HIV/AIDS Division, San Francisco General Hospital, University of California, San Francisco, San Francisco, CA 94143, USA.
J Infect Dis. 2011 Apr 15;203(8):1174-81. doi: 10.1093/infdis/jiq167.
BACKGROUND: Transmitted human immunodeficiency virus type 1 (HIV-1) drug resistance (TDR) mutations can become replaced over time by emerging wild-type viral variants with improved fitness. The impact of class-specific mutations on this rate of mutation replacement is uncertain. METHODS: We studied participants with acute and/or early HIV infection and TDR in 2 cohorts (San Francisco, California, and São Paulo, Brazil). We followed baseline mutations longitudinally and compared replacement rates between mutation classes with use of a parametric proportional hazards model. RESULTS: Among 75 individuals with 195 TDR mutations, M184V/I became undetectable markedly faster than did nonnucleoside reverse-transcriptase inhibitor (NNRTI) mutations (hazard ratio, 77.5; 95% confidence interval [CI], 14.7-408.2; P<.0001), while protease inhibitor and NNRTI replacement rates were similar. Higher plasma HIV-1 RNA level predicted faster mutation replacement, but this was not statistically significant (hazard ratio, 1.71 log(10) copies/mL; 95% CI, .90-3.25 log(10) copies/mL; P=.11). We found substantial person-to-person variability in mutation replacement rates not accounted for by viral load or mutation class (P<.0001).
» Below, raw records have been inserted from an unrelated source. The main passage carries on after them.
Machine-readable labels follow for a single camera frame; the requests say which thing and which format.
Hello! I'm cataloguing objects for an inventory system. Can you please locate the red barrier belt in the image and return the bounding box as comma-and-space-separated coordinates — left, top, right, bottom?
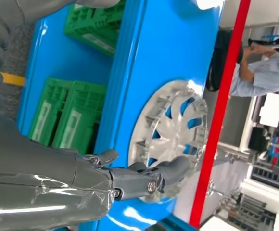
188, 0, 252, 229

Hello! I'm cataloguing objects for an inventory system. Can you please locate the blue metal shelf rack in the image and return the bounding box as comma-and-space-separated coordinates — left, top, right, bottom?
17, 0, 224, 231

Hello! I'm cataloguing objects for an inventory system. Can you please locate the white panel table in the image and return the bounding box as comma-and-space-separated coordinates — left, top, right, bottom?
219, 0, 279, 53

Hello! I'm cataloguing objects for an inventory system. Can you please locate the person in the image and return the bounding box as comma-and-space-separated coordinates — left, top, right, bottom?
206, 28, 279, 98

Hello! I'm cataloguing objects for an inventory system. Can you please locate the green plastic crate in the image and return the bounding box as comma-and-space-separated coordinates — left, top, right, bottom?
51, 81, 108, 156
29, 78, 74, 147
81, 0, 127, 59
63, 3, 94, 49

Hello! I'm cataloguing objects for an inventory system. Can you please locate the background equipment shelf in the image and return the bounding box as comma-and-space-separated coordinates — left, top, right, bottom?
248, 89, 279, 195

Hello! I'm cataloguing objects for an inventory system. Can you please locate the white mirror cover part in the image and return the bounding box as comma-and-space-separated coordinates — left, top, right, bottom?
196, 0, 224, 10

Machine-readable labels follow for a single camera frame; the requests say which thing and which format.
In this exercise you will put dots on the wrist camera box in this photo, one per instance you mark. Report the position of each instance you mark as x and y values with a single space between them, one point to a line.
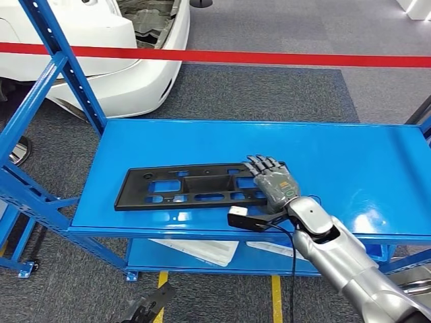
151 303
237 211

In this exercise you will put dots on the chrome stanchion base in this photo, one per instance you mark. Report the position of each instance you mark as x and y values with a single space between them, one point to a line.
417 281
22 154

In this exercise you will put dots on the blue plastic bin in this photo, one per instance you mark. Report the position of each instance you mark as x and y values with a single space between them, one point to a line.
379 252

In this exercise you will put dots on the white plastic tray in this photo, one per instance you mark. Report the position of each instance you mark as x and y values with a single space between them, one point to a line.
208 252

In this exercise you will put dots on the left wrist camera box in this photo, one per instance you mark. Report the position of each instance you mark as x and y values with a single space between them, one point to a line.
151 303

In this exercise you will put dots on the black round stanchion base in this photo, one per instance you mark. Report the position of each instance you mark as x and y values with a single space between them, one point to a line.
201 3

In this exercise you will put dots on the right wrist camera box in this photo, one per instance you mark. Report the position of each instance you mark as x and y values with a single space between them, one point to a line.
237 211

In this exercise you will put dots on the red barrier belt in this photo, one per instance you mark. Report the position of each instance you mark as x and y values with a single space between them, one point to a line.
235 56

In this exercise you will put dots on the black plastic plate bracket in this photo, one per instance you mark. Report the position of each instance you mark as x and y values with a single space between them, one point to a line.
134 191

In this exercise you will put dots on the white car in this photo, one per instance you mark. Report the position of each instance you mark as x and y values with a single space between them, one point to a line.
134 89

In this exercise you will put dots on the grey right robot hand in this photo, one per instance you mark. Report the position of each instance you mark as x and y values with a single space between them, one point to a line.
278 187

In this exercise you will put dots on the white display plinth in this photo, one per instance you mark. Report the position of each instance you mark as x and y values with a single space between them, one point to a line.
417 9

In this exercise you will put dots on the blue metal shelf rack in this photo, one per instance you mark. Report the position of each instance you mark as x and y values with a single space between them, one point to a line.
25 269
201 142
CONCLUSIONS: The rapid replacement of M184V/I mutations is consistent with known fitness costs. The long-term persistence of NNRTI and protease inhibitor mutations suggests a risk for person-to-person propagation. Host and/or viral factors not accounted for by viral load or mutation class are likely influencing mutation replacement and warrant further study.
背景:传播的人类免疫缺陷病毒 1 型(HIV-1)耐药突变(TDR)可随时间被具有改善适应性的新兴野生型病毒变体所取代。不同突变类别对这种突变替代率的影响尚不确定。
方法:我们研究了来自加利福尼亚州旧金山和巴西圣保罗两个队列的急性和/或早期 HIV 感染者及 TDR 患者。我们对基线突变进行了纵向随访,并使用参数比例风险模型比较了不同突变类别的替换率。
结果:在 75 名携带 195 种 TDR 突变的患者中,M184V/I 比非核苷类逆转录酶抑制剂(NNRTI)突变明显更快地无法检测到(危险比,77.5;95%置信区间[CI],14.7-408.2;P<.0001),而蛋白酶抑制剂和 NNRTI 的替换率相似。较高的血浆 HIV-1 RNA 水平预示着突变替换更快,但无统计学意义(危险比,1.71 log(10) 拷贝/mL;95%CI,.90-3.25 log(10) 拷贝/mL;P=.11)。我们发现突变替换率存在个体间的显著差异,而这些差异不能用病毒载量或突变类别来解释(P<.0001)。
结论:M184V/I 突变的快速替代与已知的适应性成本一致。NNRTI 和蛋白酶抑制剂突变的长期持续存在表明存在个体间传播的风险。未被病毒载量或突变类别解释的宿主和/或病毒因素可能影响突变替换,值得进一步研究。